◆ TASK
Keyword search on "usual": report each line of the records that contains it.

************

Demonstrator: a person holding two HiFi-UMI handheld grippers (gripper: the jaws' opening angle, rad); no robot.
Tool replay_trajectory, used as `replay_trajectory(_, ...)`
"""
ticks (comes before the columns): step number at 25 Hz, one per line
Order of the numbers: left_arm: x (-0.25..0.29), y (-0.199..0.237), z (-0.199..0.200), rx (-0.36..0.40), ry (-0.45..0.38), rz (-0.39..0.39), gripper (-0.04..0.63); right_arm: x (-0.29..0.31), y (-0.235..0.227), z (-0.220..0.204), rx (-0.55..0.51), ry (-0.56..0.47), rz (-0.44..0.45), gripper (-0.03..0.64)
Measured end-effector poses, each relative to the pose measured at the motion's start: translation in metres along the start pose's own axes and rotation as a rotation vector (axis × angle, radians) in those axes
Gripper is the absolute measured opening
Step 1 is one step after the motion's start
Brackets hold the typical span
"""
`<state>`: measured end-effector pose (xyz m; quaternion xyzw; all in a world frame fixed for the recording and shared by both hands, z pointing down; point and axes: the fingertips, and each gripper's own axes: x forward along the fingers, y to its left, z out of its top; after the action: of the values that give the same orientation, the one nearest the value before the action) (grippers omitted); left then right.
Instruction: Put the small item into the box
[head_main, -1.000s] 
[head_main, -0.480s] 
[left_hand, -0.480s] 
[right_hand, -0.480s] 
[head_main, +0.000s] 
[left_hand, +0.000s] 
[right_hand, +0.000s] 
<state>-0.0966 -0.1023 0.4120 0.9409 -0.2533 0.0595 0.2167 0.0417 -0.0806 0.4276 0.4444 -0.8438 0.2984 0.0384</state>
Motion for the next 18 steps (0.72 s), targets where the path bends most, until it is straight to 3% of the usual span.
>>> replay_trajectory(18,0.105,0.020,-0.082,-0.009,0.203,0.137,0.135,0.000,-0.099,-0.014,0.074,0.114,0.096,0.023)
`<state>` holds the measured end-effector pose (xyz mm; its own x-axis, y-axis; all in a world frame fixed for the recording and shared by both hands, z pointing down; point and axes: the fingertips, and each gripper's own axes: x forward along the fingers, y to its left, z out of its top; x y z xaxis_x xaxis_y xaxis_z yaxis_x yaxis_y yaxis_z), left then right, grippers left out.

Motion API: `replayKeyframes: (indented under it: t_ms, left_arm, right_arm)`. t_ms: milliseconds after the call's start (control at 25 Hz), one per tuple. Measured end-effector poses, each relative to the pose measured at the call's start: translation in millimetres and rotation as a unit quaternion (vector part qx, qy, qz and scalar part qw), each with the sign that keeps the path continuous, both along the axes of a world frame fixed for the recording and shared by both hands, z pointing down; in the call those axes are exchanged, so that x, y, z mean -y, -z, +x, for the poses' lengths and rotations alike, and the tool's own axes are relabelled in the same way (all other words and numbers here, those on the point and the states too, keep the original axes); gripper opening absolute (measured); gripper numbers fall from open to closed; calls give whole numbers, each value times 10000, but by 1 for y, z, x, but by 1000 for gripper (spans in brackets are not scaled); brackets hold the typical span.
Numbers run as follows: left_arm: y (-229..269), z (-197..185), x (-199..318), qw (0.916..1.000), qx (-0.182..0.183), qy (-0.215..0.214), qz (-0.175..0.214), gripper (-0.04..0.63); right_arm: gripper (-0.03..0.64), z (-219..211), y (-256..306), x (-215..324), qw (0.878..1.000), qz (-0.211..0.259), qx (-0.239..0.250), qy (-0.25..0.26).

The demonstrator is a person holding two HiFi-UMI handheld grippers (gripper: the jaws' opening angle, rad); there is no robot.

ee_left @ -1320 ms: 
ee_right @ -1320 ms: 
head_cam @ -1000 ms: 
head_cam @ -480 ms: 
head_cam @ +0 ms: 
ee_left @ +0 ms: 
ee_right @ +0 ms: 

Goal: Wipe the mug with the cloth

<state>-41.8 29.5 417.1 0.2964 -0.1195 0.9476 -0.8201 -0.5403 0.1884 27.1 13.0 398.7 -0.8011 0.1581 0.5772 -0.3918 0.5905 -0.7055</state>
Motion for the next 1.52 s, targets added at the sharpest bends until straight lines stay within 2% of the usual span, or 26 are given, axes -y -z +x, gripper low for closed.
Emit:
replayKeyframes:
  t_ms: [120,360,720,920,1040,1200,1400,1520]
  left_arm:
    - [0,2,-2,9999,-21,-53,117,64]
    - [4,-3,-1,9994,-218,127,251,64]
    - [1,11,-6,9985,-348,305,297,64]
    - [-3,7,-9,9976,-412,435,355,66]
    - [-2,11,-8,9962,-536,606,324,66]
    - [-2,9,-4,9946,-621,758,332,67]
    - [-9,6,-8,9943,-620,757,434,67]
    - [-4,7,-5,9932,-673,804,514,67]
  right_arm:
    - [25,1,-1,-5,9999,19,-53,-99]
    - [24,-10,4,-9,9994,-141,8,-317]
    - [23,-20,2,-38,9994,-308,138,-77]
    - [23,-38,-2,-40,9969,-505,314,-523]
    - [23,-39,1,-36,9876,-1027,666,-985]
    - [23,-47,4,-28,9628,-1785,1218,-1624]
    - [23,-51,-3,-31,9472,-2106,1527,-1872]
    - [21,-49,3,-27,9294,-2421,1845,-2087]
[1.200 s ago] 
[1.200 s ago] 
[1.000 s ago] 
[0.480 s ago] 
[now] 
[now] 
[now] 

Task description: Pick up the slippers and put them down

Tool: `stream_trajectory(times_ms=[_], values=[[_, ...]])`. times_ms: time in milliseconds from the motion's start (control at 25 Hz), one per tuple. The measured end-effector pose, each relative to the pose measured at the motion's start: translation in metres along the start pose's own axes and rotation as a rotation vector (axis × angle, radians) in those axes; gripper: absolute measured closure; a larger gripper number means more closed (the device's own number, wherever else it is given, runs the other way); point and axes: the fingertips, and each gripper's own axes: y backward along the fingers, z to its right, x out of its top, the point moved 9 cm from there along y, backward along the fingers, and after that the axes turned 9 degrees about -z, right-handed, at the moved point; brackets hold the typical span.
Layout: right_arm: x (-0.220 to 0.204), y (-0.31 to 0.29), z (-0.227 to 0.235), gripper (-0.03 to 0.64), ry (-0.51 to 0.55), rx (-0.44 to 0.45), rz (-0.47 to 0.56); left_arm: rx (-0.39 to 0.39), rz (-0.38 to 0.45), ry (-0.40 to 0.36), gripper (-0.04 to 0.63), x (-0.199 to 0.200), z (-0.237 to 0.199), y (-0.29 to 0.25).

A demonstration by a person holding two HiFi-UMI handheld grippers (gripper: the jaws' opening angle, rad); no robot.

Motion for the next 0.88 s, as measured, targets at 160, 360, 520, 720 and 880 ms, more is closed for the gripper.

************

◆ ANSWER TO THE PROBLEM
Motion for the next 18 steps (0.72 s), targets where the path bends most, until it is straight to 3% of the usual span.
Motion for the next 1.52 s, targets added at the sharpest bends until straight lines stay within 2% of the usual span, or 26 are given, axes -y -z +x, gripper low for closed.

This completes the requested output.